3. Tu pena siempre revela tu corazón. En su pena, Samuel casi perdió su camino. Quizás la cautela era la disputa en su corazón entre su amor por Saúl, su pena por el fallecimiento de Saúl y su lealtad al trabajo que Dios le encomendó. Así que, Dios dice: “Tu pena ha sido suficiente, ahora levántate y obedece mi voluntad”. La duración y el alcance de tu pena siempre revela cuán importante es para ti. La magnitud de tu pena siempre describe a qué has aferrado tu esperanza. La naturaleza de tu pena deja ver a qué has aferrado tu bienestar interior.

4. Algunas penas empiezan a cuestionar a Dios. Porque la pena te desafía hasta el punto de los valores más profundos de tu corazón, puede tentarte a cuestionar la bondad de Dios. El peligro de la pena en tu ministerio es que ella puede tentarte a dudar de aquel cuya pena representas. En estos momentos tristes debemos estar atentos ante la transformación del duelo de un “Estoy tan triste que…” a un enojo “¿Por qué Dios hiciste…?”. El peligro es que no puedes representar bien a alguien con quien estas enojado y que no buscas ayuda en la persona de la que dudas.

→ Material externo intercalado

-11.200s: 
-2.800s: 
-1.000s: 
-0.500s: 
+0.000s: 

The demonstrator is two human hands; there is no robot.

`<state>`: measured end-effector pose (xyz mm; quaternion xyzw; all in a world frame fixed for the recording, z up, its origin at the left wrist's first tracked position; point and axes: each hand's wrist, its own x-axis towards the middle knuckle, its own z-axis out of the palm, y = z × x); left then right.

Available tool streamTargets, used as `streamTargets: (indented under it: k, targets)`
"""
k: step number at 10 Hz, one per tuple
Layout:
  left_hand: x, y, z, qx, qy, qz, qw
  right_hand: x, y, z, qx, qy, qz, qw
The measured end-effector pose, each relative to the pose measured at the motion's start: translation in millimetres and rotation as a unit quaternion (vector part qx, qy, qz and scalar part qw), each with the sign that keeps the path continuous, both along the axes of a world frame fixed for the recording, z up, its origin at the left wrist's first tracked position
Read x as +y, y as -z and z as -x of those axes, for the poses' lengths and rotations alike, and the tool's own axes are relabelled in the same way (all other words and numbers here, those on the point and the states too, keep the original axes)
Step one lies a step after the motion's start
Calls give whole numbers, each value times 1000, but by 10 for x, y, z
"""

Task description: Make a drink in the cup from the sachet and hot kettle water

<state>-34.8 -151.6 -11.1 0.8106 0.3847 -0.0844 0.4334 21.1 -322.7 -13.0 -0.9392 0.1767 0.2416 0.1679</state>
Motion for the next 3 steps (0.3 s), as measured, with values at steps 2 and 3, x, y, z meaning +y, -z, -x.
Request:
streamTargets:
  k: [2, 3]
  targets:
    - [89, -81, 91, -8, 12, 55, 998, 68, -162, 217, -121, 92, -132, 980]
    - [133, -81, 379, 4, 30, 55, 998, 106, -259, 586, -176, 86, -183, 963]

5. Tu pena debería motivarte, no paralizarte. Cuando la pena hace que quieras abandonar, sabes que no estás apenado de una forma bíblica. Los momentos de pena espiritual deberían motivarte porque son recordatorios fuertes y claros del importante trabajo que Dios te ha encomendado. Mientras el pecado continúe, estos momentos de pena mancharán las vidas de la gente de Dios. Sólo cuando la gracia poderosa de Dios derrote finalmente al pecado nuestras vidas estarán libres de pena. Hasta ese momento, la pena nos llama a proclamar la gracia que por sí sola tiene el poder de derrotar las cosas por las que nos apenamos.

6. Existe la gracia para tu pena. Todos necesitamos recordar que nunca estamos solos en nuestras penas. Porque Dios es un Dios con una gran misericordia y gracia, llora con y por su gente. Siempre te brinda la gracia que necesitas para que hagas lo que te pide en los lugares en que te indica. Es el Dios del consuelo que nos reconforta en nuestro sufrimiento para que podamos traer su consuelo a otros.

Así que apénate, representa el corazón de Dios en esa pena, cuida a tu corazón de los peligros de la pena y, recuerda la gracia empoderadora que hace todas estas cosas posibles.